La “colpa” di questo lavoro cinematografico è di «presentare la prospettiva palestinese e dipingere negativamente Israele e le sue forze armate». La sua premiazione, sempre secondo il ministero della Cultura guidato da Miki Zohar (del partito Likud), è oltraggiosa. Per questo, reagendo a caldo, il governo ha annunciato la revoca dei finanziamenti statali agli organizzatori dei Premi Ophir. Il ministro, riferisce il quotidiano Haaretz, ha aggiunto un commento personale: «Non c’è insulto più grande per i cittadini israeliani dell’annuale assegnazione dei premi Ophir, imbarazzanti e disconnessi dalla realtà. Il fatto che il film vincitore ritragga i nostri eroici soldati in modo diffamatorio e falso, mentre rischiano la vita per proteggerci, non sorprende più nessuno».
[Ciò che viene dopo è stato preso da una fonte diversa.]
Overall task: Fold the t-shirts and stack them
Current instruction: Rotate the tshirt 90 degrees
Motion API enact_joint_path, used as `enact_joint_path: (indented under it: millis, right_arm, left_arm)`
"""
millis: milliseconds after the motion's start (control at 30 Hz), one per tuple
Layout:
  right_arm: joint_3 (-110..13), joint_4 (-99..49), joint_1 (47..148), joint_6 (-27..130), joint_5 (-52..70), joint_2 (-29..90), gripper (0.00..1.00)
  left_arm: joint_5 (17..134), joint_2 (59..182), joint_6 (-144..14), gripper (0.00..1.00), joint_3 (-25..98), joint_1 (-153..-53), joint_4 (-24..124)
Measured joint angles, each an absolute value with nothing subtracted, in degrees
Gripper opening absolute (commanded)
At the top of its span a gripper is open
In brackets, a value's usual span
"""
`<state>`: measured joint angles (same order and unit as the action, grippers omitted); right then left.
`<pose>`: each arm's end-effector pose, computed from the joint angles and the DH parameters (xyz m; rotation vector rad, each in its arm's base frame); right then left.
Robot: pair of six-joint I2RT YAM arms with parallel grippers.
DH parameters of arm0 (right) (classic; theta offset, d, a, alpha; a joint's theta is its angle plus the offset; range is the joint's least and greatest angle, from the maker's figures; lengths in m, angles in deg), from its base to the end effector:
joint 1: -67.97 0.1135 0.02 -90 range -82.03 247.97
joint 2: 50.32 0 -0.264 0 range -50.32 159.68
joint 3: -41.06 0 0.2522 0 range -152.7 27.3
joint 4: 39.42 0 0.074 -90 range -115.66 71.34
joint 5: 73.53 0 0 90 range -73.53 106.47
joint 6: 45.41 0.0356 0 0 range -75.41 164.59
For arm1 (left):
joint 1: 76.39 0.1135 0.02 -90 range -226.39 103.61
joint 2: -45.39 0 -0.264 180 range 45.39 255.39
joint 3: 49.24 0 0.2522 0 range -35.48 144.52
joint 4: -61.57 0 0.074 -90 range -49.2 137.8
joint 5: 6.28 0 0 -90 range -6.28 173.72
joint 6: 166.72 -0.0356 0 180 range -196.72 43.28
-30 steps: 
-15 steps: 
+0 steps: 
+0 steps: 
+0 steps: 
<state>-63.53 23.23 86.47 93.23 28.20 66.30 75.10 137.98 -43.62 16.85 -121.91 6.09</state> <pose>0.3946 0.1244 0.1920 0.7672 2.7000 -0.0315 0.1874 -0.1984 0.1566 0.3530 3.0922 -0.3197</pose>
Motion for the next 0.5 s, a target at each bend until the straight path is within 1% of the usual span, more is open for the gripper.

The Sea ha per protagonista Khaled, interpretato dal 13enne Muhammad Gazawi, al quale è andato il premio Ophir per il miglior attore. Respinto a un posto di blocco israeliano durante una gita scolastica diretta al mare, Khaled fugge dalla sua casa in un villaggio non lontano da Ramallah, in Cisgiordania, e attraversa illegalmente Israele per soddisfare un desiderio a lungo coltivato: raggiungere le spiagge di Tel Aviv e vedere per la prima volta il Mediterraneo.
Assaf Amir, il presidente dell’Accademia del cinema e della televisione, respinge le accuse e spiega che la scelta dell’opera da premiare è effettuata da una giuria di professionisti del settore sulla scorta di considerazioni tecniche. Sullo sfondo brucia ancora – lo si intuisce chiaramente – un recente appello a boicottare il mondo del cinema israeliano sottoscritto da migliaia di cineasti, registi e attori di varie parti del mondo, che reagiscono così agli orrori nella Striscia di Gaza.
L’intento del regista Shai Carmeli-Pollak, e della co-produzione israelo-palestinese Majdal Films, è di raccontare, attraverso un episodio emblematico, la realtà quotidiana dei ragazzi palestinesi sotto il controllo dell’occupazione militare israeliana. Che è fatta di pagine anche più cupe di quella raccontata nel film.